When they first started, Casper’s achilles heel was in the supply chain. Once they got more manufacturers in place, the next hurdle was distribution.

That’s when they slowly started to dip their toes into physical retail settings. Here’s Philip on how that shift started:

“We had our ecommerce business. We started to do more things with stores and pop-ups, bringing physical inventory closer to customers and seeing the value of offering real-time delivery. In New York City, you could get a bed delivered same-day. That didn’t exist in this industry before Casper. We’ve always tried to push the envelope on the customer experience, which then requires us to push the envelope on our warehousing logistics and supply chain.”

Today, Casper’s distribution network improves with every new retail partnership. They now sell mattresses through retailers like Costco, Raymour & Flanigan, and Rooms To Go.

The benefits they’ve seen are multi-fold. It allows them to compete with big legacy brands now that they operate on a bigger stage. It increases consumer education and choice. Finally, it improves delivery speed.

More retail locations mean that Casper can get their products into the hands of consumers who want them, faster.

5. How to approach working with retail partners

Here are the big omnichannel lessons that Philip learned as he steered Casper into the world of retail partnerships.

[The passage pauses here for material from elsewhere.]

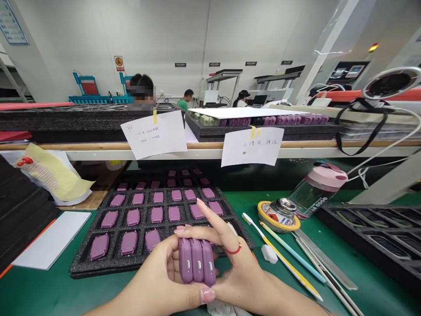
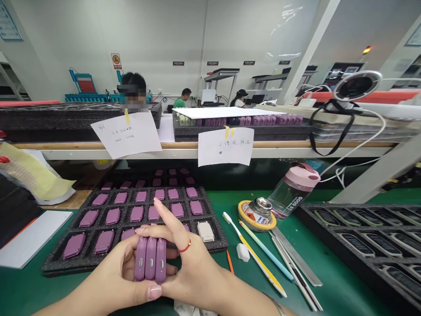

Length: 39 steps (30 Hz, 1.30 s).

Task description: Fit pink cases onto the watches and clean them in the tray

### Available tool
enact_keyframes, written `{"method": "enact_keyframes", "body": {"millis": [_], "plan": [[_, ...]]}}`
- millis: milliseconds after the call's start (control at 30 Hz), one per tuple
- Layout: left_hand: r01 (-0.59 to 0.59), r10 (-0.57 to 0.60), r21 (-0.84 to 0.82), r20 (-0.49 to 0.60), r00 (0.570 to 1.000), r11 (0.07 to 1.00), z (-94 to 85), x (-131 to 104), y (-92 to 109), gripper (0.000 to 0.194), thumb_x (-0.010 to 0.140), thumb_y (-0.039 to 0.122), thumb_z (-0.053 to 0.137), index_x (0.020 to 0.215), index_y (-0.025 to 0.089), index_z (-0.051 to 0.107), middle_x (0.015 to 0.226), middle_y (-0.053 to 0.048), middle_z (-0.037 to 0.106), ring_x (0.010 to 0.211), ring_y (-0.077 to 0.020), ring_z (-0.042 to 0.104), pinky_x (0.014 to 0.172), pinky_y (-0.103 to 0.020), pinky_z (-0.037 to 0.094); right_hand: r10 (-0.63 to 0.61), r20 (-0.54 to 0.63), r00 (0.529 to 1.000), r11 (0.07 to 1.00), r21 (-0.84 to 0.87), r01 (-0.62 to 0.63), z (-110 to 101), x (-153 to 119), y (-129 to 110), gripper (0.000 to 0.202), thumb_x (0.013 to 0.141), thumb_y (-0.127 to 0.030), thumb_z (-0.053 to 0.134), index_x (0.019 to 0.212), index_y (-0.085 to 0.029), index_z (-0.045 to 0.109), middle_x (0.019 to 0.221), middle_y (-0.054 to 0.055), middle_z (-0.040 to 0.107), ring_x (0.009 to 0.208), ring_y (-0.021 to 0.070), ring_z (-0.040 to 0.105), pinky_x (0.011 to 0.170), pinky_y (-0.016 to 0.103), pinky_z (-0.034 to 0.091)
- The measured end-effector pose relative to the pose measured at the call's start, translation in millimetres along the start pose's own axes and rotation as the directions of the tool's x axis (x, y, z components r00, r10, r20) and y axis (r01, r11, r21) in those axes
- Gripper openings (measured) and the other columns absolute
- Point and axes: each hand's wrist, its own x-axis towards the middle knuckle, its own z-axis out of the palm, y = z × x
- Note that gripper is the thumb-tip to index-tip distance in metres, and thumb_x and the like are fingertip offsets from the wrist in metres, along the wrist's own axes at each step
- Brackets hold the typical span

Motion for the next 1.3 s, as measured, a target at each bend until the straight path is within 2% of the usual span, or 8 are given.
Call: {"method": "enact_keyframes", "body": {"millis": [267,367,500,600,733,967,1133,1300], "plan": [[-0.030,0.029,0.001,0.046,0.998,1.000,-4.4,1.6,-1.9,0.068,0.071,0.047,0.085,0.125,0.015,0.059,0.123,-0.017,0.071,0.114,-0.0333,0.068,0.102,-0.046,0.051,-0.050,0.008,0.999,0.992,-0.118,0.051,-2.7,1.3,-1.3,0.114,0.076,-0.011,0.081,0.160,-0.033,0.006,0.133,0.008,0.067,0.124,0.0232,0.064,0.103,0.034,0.055],[-0.025,0.026,-0.008,0.061,0.998,1.000,-5.8,4.9,-10.0,0.078,0.063,0.042,0.092,0.126,0.017,0.054,0.120,-0.016,0.072,0.110,-0.0328,0.070,0.100,-0.047,0.052,-0.042,0.031,0.999,0.996,-0.074,0.044,-3.9,1.1,-0.3,0.115,0.076,-0.021,0.085,0.160,-0.036,0.007,0.133,0.007,0.067,0.124,0.0228,0.064,0.099,0.029,0.057],[-0.026,0.029,-0.036,0.097,0.995,0.999,-2.6,2.1,-5.8,0.075,0.063,0.034,0.093,0.125,0.018,0.055,0.123,-0.017,0.071,0.110,-0.0320,0.070,0.100,-0.045,0.051,0.011,0.002,1.000,0.998,-0.056,-0.011,-3.5,0.5,0.5,0.117,0.075,-0.031,0.087,0.161,-0.029,0.008,0.129,0.012,0.068,0.116,0.0256,0.069,0.090,0.030,0.062],[-0.019,0.023,-0.044,0.094,0.995,0.999,-1.6,-2.5,4.5,0.066,0.072,0.041,0.086,0.126,0.017,0.058,0.126,-0.016,0.069,0.116,-0.0326,0.066,0.101,-0.044,0.050,0.009,-0.008,1.000,0.996,-0.088,-0.009,-3.0,0.8,-0.2,0.115,0.075,-0.026,0.086,0.161,-0.027,0.008,0.126,0.012,0.070,0.119,0.0276,0.067,0.097,0.036,0.060],[-0.049,0.047,0.020,0.108,0.993,0.999,-3.9,-4.3,8.9,0.054,0.081,0.053,0.074,0.121,0.017,0.065,0.118,-0.013,0.072,0.110,-0.0295,0.067,0.097,-0.041,0.051,-0.035,0.004,0.999,0.993,-0.111,0.036,-3.8,1.0,-0.6,0.119,0.074,-0.018,0.084,0.160,-0.030,0.004,0.126,0.008,0.070,0.121,0.0261,0.066,0.095,0.032,0.061],[-0.056,0.049,0.096,0.081,0.996,0.994,-4.1,-1.5,3.5,0.065,0.078,0.052,0.078,0.130,0.019,0.058,0.126,-0.013,0.068,0.114,-0.0303,0.066,0.100,-0.041,0.051,-0.111,0.030,0.993,0.971,-0.210,0.114,-4.1,3.0,-2.7,0.108,0.080,-0.016,0.078,0.160,-0.030,0.007,0.129,0.007,0.069,0.122,0.0245,0.065,0.103,0.034,0.056],[-0.025,0.017,0.109,0.072,0.997,0.994,-3.3,-2.3,1.1,0.063,0.083,0.051,0.074,0.135,0.021,0.054,0.129,-0.011,0.067,0.116,-0.0274,0.066,0.106,-0.041,0.048,-0.133,0.039,0.990,0.945,-0.297,0.139,-2.8,2.7,-4.8,0.107,0.081,-0.016,0.076,0.160,-0.029,0.006,0.131,0.007,0.069,0.120,0.0223,0.067,0.108,0.034,0.051],[-0.093,0.084,0.139,0.068,0.994,0.986,-0.4,1.6,1.8,0.062,0.071,0.048,0.084,0.120,0.016,0.062,0.116,-0.012,0.071,0.108,-0.0306,0.067,0.094,-0.040,0.054,-0.166,0.083,0.983,0.932,-0.311,0.184,-1.7,0.8,-2.1,0.101,0.088,-0.029,0.074,0.160,-0.027,0.003,0.130,0.008,0.069,0.122,0.0231,0.065,0.110,0.035,0.050]]}}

  • There’s no one-size-fits-all in how you work with retail partners
  • You have to understand how their retail business operates
  • Retailers know their customers best
  • It’s not just about getting product on the retailer’s shelves

When Casper first started this process, they wanted to set all the terms. If retail partners didn’t agree, they would refuse to do business.

They quickly learned that approach doesn’t work. In Philip’s words:

“The way you’re successful with every individual retail partner is different. You have to listen. You have to understand what makes their business tick, who their customers are, how their salespeople are used to selling, why consumers are shopping with them…The reality is that a lot of these retailers have been in existence for a long time. They have buyers that know their customers super well. They’re building categories in really specific ways. And it’s not just about getting product on the shelves.”

In order to be successful, you have to think about the right product-market fit with each individual retailer.

The best recipe for success? Listen carefully to both the retailer and the customer, then go from there.